[Production readiness] measure accuracy of metering in the context of "real" traffic #3776

MonsieurNicolas · 2023-06-13T19:18:08Z

This complements #3759 that tracks production readiness for dapp developpers and to help validators pick "market" prices for different resources.

This issue tracks that we need to make sure that we have the right data streams/processes in place that we can monitor calibration accuracy:
we have ways to perform calibration based on synthetic data (ie "fancy tests") in the host crate.

We need something to help us determine how close we were from our target models when we compute cpuInstruction.

We need to be able to detect when we're "very wrong", both in places where we overestimate (in which case, we're missing out on capacity), and underestimate (possible DoS attack vector).

There are a couple ways we can try to measure this:

cpuInstructionCount/executionTime
- pros: easiest to measure, "true" (in that cpuInstruction is a proxy for execution time)
- cons: metric depends on runtime environment
cpuInstructionCount/actualCpuInstructionCount
- pros: gives direct feedback on models
- cons: architecture dependent (x86), probably requires high privilege, does not catch issues related to memory access (like impact of CPU caches, etc)

I think that we could do a bit of both (in order of impact, descending):

track cpuInstructionCount/executionTime at the transaction and ledger level, exported as a medida metric (this would allow to catch larger trends)
hook up Tracy to track cpuInstructionCount/executionTime as close as possible to components (this would allow us to quickly identify model issues)
hook up Tracy to track cpuInstructionCount/actualCpuInstructionCount (maybe to be used with special build flavor?) , which we can use when running under controlled environments (to match calibration environment)

We can then use this instrumentation both as part of tracking node health and when replaying historical data (catchup), the later can also be used as part of acceptance criteria when validating builds.
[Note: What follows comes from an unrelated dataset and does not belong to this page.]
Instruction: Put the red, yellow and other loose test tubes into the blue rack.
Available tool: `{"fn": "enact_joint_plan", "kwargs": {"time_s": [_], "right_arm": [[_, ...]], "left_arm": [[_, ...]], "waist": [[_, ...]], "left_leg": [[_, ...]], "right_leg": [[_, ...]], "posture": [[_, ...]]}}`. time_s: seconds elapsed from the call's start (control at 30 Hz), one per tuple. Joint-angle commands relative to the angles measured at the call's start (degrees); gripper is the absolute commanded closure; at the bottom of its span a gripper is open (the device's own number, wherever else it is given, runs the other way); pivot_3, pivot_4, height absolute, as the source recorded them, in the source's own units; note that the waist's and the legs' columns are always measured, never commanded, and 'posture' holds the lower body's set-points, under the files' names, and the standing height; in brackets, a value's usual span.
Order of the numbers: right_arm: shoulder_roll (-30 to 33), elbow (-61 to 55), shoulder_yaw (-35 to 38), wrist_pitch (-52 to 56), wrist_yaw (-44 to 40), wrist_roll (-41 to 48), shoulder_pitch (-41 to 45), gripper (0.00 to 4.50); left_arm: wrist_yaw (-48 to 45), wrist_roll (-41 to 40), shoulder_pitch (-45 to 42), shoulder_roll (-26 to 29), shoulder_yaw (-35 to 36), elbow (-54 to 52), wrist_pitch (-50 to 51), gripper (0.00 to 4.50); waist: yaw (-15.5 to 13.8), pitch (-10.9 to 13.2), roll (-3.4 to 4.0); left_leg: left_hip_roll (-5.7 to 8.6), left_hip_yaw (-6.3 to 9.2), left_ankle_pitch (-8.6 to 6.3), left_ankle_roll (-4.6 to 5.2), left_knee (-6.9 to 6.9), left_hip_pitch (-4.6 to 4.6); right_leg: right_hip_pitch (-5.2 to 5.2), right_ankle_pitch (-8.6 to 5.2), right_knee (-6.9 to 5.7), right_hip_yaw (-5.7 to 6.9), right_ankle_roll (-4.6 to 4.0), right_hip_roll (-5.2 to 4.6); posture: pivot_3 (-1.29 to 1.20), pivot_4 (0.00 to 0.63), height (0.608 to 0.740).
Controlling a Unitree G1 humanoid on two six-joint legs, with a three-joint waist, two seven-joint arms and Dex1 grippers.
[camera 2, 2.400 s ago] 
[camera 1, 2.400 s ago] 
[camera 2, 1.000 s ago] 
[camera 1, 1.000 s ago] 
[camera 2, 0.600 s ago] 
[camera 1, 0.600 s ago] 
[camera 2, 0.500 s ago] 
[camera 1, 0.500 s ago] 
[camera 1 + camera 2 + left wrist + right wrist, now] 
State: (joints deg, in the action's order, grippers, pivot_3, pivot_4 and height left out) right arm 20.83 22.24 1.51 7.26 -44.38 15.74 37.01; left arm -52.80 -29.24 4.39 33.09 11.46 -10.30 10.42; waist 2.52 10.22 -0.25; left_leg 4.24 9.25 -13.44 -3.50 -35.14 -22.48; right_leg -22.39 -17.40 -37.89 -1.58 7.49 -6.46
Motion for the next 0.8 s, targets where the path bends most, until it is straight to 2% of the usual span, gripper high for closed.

The text was updated successfully, but these errors were encountered:

MonsieurNicolas · 2023-06-13T19:19:34Z

@anupsdf @jayz22 @graydon -- we should probably get this done as part of the testnet push

graydon · 2023-07-06T23:12:38Z

In discussion with @jayz22 today, he noted that the instructions-to-real-time ratio we observe on the dashboard shows a drop when there's a lot of data moving through the system, and this might be caused by the fact that the XDR serialization and deserialization that happens on the rust side of the rust bridge (in contract.rs) isn't accounted-for in the block of code that has a budget active, but it is currently accounted-for by the real time clock (that is done by a medida TimeScope object, on the C++ side).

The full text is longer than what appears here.